Figure 1. Shown is a mixture of PCR-amplified ITS2 DNA fragments from Candida membranaefaciens (peak 1), C. tropicalis (peaks 2a and b), C. parapsilosis (peak 3), C. magnoliae (peak 4), C. lusitaniae (peak 5), C. norvegensis (peak 6), C. dubliniensis (peak 7), C. albicans (peak 8), C. inconspicua (peak 9), C. krusei (peak 10), Cryptococcus neoformans (peak 11), Candida kefyr (peak 12), and C. glabrata (peak 13).

Figure 2. Samples were taken from one patient receiving Amphotericin B (AmphB). Generated peaks from samples taken at day 0, 7 and 20 were collected and sequenced, and assigned to the following fungal species: Candida lusitaniae (1), Saccharomyces cerevisiae (2), Aureobasidium pullulans (3), C. inconspicua (4), Itersonilia perplexans (5), Ganoderma sp. (6), Malassezia pachydermatis (7), and M. restricta (8).

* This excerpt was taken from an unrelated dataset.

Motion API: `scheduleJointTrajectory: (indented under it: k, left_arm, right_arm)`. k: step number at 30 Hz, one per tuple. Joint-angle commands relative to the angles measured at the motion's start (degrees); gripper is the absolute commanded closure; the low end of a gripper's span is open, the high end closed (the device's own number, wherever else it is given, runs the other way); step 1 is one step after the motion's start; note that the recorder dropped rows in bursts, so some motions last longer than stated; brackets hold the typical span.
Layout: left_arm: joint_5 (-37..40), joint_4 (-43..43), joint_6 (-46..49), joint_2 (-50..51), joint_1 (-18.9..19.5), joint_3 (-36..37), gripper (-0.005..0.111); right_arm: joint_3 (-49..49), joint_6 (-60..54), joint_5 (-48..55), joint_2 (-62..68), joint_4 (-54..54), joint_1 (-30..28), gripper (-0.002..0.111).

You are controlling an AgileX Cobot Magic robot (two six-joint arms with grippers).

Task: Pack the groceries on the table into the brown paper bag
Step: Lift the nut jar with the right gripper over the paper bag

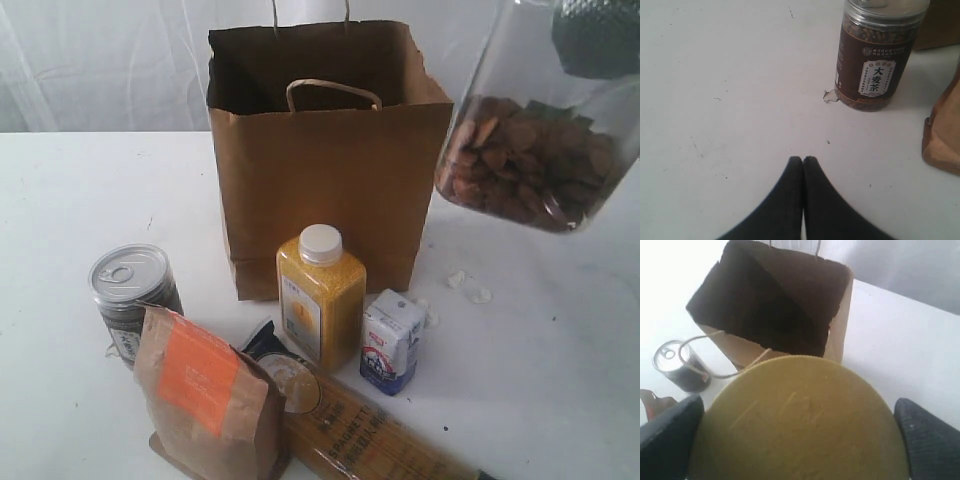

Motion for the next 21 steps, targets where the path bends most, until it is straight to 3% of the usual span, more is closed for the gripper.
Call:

Early detection and identification of invasive mycoses are also of great importance in immunosuppressed patients. Therefore, the Berlin protocol described above was tested by Transgenomic for its power to separate mixtures of fungi belonging to genera relevant to invasive mycoses: Absidia, Aspergillus, Candida, Fusarium, Mucor, Pseudallescheria and Rhizopus (Figure 3). Differences found in the retention times of the tested species demonstrated the ability of the WAVE System to identify fungal species involved in invasive mycoses. The separation power was enhanced by running the samples at different temperatures, e.g. 60 °C (Figure 3A) and 63 °C (Figure 3B). This study led to the development of the MycoSeg Kit containing all relevant reagents and guidelines needed to run this kind of analysis.

Finally, in a non-clinical setting, Mathias Hutzler and colleagues from the Section of Brewing Technology at the University of Technology in Munich, Germany, were able to separate beer contaminating yeasts by using the MycoSeg Kit and the WAVE System (31st EBC Congress Venice, 2007). They extended the range of species separated by using both the ITS1 and ITS2 sequences, giving them the ability to easily identify 29 different yeast species, including Saccharomyces, Dekkera and Pichia species.

Figure 3. Differential retention times of fungal species known to cause invasive mycoses in immunosuppressed patients. The ITS2 sequences of those species were separately amplified and run on the WAVE System at 60 °C (A) and 63 °C (B).

Conclusions

Analysis of amplified ITS2 genes from fungal species on the WAVE Microbial Analysis System has been shown to be a powerful tool in the process of identifying single or mixed fungal species in clinical specimens such as blood cultures or feces. According to the desired application, the protocol can easily be adapted to a variety of genera such as Candida, Aspergillus, Saccharomyces and Mucor.

The ability to couple the WAVE System with a fragment collector allows straightforward identification of separated gene fragments by post-analysis sequencing. The described method offers medium to high- throughput analysis of samples and can be automated. In the future, the WAVE System will be a key tool in clinical diagnostics labs to supplement time-consuming, and often difficult to interpret, culturing procedures.

Finally, the method is also applicable to fungal analyses outside the clinic, e.g. for quality control in the brewing industry.

References

1. Use of denaturing high-performance liquid chromatography for rapid detection and identification of seven Candida species. Goldenberg, O., Herrmann, S., Adam, T., Marjoram, G., Hong, G., Göbel, U. and Graf, B. (2005) J. Clin. Microbiol. 43, 5912-5915.
2. PCR-DHPLC (Denaturing High Performance Liquid Chromatography): a potential novel method for rapid screening of mixed yeast populations. Goldenberg, O. and Hutzler, M. (2007) 31st European Brewing Convention Congress, Venice, Italy: P86.